Design of new synthetic receptors
We apply contemporary quantum chemical methods and molecular modeling tools to design novel ligands for various applications, for predicting thermodynamics of ion complexation in the gas phase and in solution, and to characterize the nature of chemical bond in complex systems. Our research uses resources of the National Energy Research Scientific Computing Center and Oak Ridge Leadership Computing Facility at the Oak Ridge National Laboratory.
Organic synthesis and characterization of novel organic compounds
Our research laboratory/space is equipped with CombiFlash Rf automated flash chromatography system that enables quick organic compound separation, Solvent Purifications System that provides quick access to dry organic solvents, Microwave Synthesis System, Bruker Avance III 400 NMR spectrometer that is used for extensive structural characterization, and a Gas Chromatographer.
Radiochemical analyses
Our radiochemical labs provide all the necessities for liquid-liquid separation and crystallization experiments, which include rotating phase-equilibration devices, constant-temperature incubators, liquid scintillation counter suitable for analyzing beta emitters, gamma counter, and a Canberra Gamma Analyst high-resolution gamma spectrometer. Performance of extraction systems is assessed by distribution studies and computer modeling of equilibria.
Multi-element analysis for characterization of separation systems
Thermo Scientific iCAP 7600 ICP Optical Emission Spectrometer is available for separation experiments that do not involve radionuclides.
Expertise in resolving multi-length scale solution structures using neutrons and X-rays
Modeling and simulation of used nuclear fuel reprocessing separations:
Dissolution, condensation, solvent extraction, off-gas treatment, precipitation, solvent/acid regeneration, waste form properties.

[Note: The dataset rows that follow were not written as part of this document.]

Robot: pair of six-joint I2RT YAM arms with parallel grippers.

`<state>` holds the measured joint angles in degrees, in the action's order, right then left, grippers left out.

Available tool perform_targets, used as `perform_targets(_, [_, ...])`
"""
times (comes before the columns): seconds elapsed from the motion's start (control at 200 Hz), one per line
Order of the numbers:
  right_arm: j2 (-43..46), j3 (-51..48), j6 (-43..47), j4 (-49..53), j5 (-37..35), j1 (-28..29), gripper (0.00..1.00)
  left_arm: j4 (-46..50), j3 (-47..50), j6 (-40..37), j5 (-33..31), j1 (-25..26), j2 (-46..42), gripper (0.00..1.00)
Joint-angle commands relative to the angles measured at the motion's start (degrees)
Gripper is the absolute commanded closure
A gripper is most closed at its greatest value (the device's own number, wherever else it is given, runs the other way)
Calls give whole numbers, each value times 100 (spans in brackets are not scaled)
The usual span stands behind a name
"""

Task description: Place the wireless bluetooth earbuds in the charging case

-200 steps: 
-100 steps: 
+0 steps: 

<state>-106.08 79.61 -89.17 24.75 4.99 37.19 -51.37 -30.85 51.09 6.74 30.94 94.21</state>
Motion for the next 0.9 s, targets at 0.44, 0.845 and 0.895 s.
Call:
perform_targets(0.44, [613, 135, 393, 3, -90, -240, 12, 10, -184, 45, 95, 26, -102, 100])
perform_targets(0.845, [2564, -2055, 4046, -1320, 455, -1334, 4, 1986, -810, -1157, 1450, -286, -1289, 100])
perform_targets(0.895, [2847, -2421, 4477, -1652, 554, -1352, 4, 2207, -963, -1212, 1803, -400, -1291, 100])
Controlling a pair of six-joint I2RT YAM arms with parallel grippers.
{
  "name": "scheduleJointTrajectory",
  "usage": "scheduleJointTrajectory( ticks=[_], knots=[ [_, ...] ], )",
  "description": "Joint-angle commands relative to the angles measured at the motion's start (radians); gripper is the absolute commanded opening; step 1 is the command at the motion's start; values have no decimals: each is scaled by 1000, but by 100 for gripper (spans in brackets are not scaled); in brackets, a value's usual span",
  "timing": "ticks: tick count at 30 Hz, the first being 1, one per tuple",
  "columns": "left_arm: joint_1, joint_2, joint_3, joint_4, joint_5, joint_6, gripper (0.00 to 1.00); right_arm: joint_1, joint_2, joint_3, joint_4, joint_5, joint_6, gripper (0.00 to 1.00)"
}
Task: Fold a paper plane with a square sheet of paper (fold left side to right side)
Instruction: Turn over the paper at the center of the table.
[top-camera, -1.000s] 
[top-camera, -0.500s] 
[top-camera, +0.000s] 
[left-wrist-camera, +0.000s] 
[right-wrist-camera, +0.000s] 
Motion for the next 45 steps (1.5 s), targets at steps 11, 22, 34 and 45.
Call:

Atomistic to plant-level length-time scales in support of applied research & development in the DOE complex and national security.
Technology Development
Promising chemical-separation systems are configured and optimized to carry out practical separations according to the needs of large-scale industrial problems. Such efforts focus on finding economical yet efficient forms of separation agents that are stable and functional under real-world processing conditions. Reactivity is ensured for rapid uptake and release cycles so that the separation agent can be recycled many times and that the process cycle is ideal for upstream and downstream operations.